Sunday, October 03, 2010

Unwaivering support

Massachusetts last week received notice of federal approval of a Medicaid waiver that will provide $335 million for the state's safety net (aka, disproportionate share) hospitals. This is good news for the state in general and specifically for Boston Medical Center, Cambridge Health Alliance, and others who have seen a dramatic reduction in state support following the implementation of the MA health reform legislation.

I refer my readers to an excellent give-and-take on this issue here at the Heritage Foundation site. Josh Archambault claims such funds are a kind of unwarranted bailout given other options available to the state, but then Dennis Keefe, the CEO of CHA, provides a thoughtful rebuttal.

But the two writers talk past each other a bit. Here's Josh:

One, in order to make budget numbers work in a period of economic freefall, Governor Deval Patrick refused to make payment to BMC for Medicaid services already rendered. So the federal money possibly on its way to BMC could be another special deal to paper over Massachusetts’ budget woes.

Second, the budget gaps these hospitals face are reason for even more concern because of the President’s recently passed national health plan.


And here's Dennis:

You begin your piece by saying we are “turning to the feds” for a bailout to close our budget gaps. That simply isn’t true. We simply want and expect to be paid for providing important services for people who desperately need health care and have no place to turn.

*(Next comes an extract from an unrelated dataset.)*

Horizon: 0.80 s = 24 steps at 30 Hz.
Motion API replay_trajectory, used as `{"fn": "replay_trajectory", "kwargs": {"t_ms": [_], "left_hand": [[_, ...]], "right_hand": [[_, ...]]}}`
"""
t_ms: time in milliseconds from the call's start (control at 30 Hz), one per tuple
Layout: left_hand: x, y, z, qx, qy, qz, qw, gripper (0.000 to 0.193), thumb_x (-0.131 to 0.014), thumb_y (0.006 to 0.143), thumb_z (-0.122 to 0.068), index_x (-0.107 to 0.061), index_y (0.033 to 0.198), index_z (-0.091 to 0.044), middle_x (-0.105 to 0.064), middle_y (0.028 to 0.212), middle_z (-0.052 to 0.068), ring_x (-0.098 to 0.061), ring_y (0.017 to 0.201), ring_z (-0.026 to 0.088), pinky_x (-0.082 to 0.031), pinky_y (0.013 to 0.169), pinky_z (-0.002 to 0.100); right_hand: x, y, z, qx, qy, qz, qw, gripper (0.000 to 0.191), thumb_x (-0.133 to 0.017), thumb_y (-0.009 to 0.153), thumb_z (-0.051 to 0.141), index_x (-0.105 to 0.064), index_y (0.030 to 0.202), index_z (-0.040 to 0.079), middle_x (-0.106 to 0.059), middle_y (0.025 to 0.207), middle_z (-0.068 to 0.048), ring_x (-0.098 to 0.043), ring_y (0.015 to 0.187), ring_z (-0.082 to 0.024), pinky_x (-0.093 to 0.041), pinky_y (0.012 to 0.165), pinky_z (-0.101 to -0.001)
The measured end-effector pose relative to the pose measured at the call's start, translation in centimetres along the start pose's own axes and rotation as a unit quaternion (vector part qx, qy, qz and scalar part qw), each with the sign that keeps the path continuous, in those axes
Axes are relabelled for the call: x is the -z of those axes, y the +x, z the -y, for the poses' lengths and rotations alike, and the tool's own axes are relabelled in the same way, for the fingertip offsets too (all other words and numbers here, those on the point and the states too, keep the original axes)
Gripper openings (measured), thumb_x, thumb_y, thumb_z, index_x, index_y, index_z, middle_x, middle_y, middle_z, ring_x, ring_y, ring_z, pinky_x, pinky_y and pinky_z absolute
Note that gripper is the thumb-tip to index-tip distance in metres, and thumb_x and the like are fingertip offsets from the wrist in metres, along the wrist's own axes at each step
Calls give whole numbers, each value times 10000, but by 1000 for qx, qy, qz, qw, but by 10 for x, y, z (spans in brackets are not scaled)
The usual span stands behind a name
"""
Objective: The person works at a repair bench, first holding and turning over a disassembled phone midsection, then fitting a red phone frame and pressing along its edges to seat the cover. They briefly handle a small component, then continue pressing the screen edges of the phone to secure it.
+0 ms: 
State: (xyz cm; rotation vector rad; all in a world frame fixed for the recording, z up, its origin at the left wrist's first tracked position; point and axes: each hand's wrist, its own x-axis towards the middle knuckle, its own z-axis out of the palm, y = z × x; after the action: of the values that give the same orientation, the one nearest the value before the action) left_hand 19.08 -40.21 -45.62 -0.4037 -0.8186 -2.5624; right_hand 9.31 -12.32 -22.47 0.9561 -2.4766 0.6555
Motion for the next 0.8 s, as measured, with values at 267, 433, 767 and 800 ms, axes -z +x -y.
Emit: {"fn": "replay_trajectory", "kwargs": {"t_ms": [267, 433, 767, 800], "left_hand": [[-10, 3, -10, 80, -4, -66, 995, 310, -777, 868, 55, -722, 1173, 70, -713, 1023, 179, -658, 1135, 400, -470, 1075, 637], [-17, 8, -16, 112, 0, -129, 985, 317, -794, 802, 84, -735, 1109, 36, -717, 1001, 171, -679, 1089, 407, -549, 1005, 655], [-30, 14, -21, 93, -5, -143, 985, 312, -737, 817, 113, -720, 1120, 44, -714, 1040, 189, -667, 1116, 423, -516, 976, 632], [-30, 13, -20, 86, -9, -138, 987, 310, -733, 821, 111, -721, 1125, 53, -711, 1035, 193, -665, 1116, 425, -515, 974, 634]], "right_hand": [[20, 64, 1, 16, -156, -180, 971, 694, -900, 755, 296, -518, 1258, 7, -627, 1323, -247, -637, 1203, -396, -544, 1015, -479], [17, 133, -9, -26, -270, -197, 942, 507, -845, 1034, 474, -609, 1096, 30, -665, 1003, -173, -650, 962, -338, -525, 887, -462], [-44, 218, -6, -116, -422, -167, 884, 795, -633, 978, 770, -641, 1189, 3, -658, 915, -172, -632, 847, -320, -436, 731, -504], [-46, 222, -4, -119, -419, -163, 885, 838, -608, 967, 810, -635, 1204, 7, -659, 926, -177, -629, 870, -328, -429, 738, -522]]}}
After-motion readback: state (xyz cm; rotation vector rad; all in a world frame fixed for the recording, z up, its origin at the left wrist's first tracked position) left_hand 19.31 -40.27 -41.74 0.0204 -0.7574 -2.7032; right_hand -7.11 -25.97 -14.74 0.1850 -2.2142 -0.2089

It’s simple math; the greater the amount of care an organization provides to populations served by these programs, the greater the financial shortfall, and the greater concomitant need for additional revenue support.

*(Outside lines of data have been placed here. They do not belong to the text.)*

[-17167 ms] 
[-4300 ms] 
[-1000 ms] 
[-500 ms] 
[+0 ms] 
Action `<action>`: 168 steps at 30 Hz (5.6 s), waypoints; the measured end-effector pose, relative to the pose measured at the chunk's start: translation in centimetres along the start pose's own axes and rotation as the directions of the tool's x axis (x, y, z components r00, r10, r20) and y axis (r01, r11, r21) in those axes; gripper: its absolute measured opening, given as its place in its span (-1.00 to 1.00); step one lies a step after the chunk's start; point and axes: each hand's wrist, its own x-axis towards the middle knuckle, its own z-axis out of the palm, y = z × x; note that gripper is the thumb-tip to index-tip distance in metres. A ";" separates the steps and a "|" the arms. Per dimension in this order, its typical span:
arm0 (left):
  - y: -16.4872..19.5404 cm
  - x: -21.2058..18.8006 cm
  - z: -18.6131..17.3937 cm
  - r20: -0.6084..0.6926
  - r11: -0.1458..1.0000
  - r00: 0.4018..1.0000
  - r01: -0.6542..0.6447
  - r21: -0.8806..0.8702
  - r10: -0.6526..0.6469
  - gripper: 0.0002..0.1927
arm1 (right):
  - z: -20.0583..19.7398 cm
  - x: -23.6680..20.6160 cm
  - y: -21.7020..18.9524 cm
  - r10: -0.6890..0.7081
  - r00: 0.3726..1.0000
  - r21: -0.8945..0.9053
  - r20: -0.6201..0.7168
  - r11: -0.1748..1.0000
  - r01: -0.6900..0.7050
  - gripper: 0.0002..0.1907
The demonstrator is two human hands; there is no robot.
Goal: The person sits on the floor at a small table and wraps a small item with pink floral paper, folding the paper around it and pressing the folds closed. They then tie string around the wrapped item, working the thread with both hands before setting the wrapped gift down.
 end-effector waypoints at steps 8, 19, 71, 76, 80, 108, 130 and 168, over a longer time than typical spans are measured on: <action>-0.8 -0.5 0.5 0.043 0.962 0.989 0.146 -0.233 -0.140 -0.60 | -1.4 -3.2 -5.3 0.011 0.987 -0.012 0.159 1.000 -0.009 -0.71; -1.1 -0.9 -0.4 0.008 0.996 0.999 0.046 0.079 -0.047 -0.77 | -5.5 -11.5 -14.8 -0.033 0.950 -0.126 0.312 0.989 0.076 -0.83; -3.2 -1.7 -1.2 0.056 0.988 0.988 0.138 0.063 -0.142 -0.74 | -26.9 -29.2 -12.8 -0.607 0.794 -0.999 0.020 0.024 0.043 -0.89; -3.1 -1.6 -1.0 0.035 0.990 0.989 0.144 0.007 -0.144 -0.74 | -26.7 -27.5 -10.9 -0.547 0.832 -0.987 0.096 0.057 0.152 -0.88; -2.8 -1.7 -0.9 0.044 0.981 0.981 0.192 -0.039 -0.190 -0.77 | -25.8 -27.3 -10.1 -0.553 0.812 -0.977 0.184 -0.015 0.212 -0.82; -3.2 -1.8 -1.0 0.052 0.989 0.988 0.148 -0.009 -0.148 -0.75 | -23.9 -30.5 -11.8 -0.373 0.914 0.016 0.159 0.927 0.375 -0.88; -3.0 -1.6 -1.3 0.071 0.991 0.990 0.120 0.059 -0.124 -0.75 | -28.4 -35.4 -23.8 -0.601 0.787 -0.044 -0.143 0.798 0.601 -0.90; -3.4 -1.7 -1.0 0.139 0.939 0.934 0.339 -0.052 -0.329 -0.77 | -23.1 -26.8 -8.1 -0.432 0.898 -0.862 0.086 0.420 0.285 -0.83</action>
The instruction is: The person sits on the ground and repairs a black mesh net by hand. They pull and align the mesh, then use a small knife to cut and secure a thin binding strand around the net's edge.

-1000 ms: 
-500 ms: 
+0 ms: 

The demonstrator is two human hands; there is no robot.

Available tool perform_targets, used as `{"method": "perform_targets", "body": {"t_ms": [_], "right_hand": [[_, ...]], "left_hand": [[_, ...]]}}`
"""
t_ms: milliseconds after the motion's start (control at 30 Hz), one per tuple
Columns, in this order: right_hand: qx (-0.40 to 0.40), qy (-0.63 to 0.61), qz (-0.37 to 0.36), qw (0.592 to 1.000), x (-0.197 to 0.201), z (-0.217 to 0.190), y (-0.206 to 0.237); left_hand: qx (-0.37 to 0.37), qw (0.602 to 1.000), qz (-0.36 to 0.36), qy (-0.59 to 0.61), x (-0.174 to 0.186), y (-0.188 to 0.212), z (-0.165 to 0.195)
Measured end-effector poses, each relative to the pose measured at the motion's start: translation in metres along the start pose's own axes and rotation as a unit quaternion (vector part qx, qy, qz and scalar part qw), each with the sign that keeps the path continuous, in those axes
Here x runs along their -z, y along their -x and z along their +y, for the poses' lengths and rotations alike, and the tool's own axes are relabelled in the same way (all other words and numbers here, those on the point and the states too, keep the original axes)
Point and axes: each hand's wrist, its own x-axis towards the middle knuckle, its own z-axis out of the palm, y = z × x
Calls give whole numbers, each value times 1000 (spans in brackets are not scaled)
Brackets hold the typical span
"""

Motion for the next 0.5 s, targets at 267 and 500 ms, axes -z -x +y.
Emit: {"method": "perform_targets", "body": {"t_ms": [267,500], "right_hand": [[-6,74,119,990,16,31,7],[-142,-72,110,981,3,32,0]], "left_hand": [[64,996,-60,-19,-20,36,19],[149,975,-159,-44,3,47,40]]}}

Gentlemen, you are both correct. CHA, BMC and other hospitals absolutely deserve extra governmental help to help pay for indigent care because the new reimbursement system that was put in place by Chapter 58 and subsequent state budget actions systematically underpays them.

But the need for such funds is likely to expand nationwide under the new national law as poor people gain access to insurance plans that do not fully compensate hospitals. The difference at the national level is that the US Government cannot tap a higher level of government for the funds, the way Massachusetts can. Those funds will have to be generated by tax increases or reductions in appropriations. We are already seeing actions to reduce reimbursements from Medicare. That is a form of taxation on hospitals and doctors that is invisible to the public and the one that will be favored by the body politic.

The President promised access, choice, and lower costs in his health care bill. Only two out of three were possible. We will have access. The government will be reluctant to reduce choice. Lower costs -- but only for the federal government -- will be achieved by reducing appropriations.

1 comment:

  1. Paul - This story should be getting much more press both locally and nationally. We were all promised that once everyone was insured that healthcare costs would come down. This is simply not happening. People in Mass now have state sponsored insurance so the providers bill the insurer AND ask for supplemental money from government. Provisions were made to make sure the "free care" hospitals (BMC and CHA) transitioned to serving people with insurance, they did not make the difficult choices to get their costs in line and are now getting bailed out. How much money did Elaine Ullian get paid while not making any of the necessary cuts during the transition period? Based on the Massachusetts plan, the feds are now going to roll out a massive expansion of Medicaid and other subsidized plans to millions of people without insurance and again are promising they can "bend the cost curve" once people are insured. ER use here in Mass has not declined, costs have not declined and the feds are quietly sending hundreds of millions of dollars to bail out the model they are copying nationally?? This is madness. Massachusetts hands out free insurance while doing nothing on cost or access and this is what we are going to copy nationally? I just don't get it.